In Allison, Plaintiff alleged that he and others submitted their personal information to Aetna’s job application website. Soon after, Plaintiff alleged that he began receiving “phishing” emails requesting additional personal information, as the result of an alleged security breach of Aetna’s website. Plaintiff, other applicants, and over 65,000 current and former Aetna employees were sent notification letters advising them of the breach, stating that their email addresses had been accessed but that it was unclear whether additional information had been accessed.
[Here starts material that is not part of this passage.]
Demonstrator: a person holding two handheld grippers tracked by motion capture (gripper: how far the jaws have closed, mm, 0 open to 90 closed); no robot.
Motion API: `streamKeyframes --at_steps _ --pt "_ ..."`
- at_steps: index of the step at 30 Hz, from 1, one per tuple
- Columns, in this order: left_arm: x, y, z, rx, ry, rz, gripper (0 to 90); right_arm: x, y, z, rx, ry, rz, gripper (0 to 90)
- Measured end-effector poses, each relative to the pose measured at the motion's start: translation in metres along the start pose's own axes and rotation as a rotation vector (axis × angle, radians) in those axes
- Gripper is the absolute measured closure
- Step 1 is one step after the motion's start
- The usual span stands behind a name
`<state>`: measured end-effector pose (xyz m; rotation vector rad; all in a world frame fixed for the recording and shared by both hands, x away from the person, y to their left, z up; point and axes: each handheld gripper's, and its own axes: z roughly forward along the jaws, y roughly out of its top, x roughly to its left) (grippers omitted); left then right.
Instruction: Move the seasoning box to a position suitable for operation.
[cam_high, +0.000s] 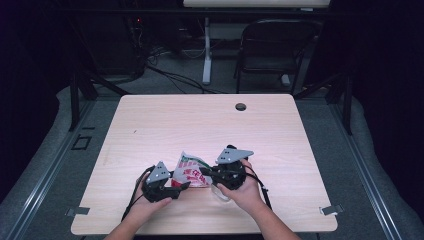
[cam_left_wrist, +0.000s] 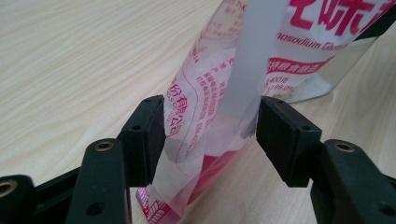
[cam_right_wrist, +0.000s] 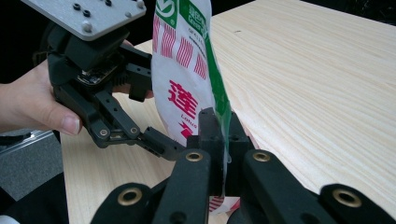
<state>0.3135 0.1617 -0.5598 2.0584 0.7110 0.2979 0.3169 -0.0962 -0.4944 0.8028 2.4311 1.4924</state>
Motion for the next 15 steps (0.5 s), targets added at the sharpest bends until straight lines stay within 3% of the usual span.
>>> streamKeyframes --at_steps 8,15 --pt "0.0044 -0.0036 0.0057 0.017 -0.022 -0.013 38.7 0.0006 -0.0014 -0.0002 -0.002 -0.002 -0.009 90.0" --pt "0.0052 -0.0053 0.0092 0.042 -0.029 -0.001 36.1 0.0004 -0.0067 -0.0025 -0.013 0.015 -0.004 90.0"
Plaintiff then filed his class action suit alleging that Aetna had failed to “adequately protect the personal information of its current, former, and potential employees….” Plaintiff described the various remedial measure that he and potential class members had been forced to undertake, including time spent to monitor various accounts for signs of identity theft and out-of-pocket expenses for identity theft protection services. The complaint did not allege that Plaintiff, or anyone else, had suffered identity theft, but rather that they were subject to an “a significant risk of identity theft.” The suit asserted various claims including negligence, breach of implied contract, breach of express contract, negligent misrepresentation, and invasion of privacy. Aetna moved to dismiss all claims pursuant to Federal Rules of Civil Procedure 12(b)(1), arguing that Plaintiff lacked injury-in-fact standing., and 12(b)(6), arguing that Allison had failed to state a claim.

The court held that Plaintiff’s increased risk of harm did not create an injury-in-fact because his chance of suffering from identity theft was not imminent and was too speculative. Despite Plaintiff’s conclusory allegations to the contrary, the court found that Plaintiff had merely alleged that unidentified hackers had accessed his email address, thus making actual identity theft unlikely. The court dismissed Allison’s claims based on a lack of standing.

Compared to other recent opinions that address the risk of identity theft, this opinion stops short of addressing the heart of this issue -- namely, does a demonstrated risk of identity theft create an injury upon which relief can be granted? Would the court have ruled differently if Allison's social security number, as opposed to just his email address, had been accessed? Future plaintiffs are likely to attempt to distinguish their claims from Allison by contending that their claims are more fully and adequately plead to demonstrate a more imminent risk of identity theft. However, that does not mean a claim survives a motion to dismiss. In fact, as we discussed just last year, certain courts have held that while the increased risk of harm may be sufficient to satisfy the initial injury-in-fact element for standing, it may not suffice to show "actual damage" to support a claim for damages under negligence and other liability principles.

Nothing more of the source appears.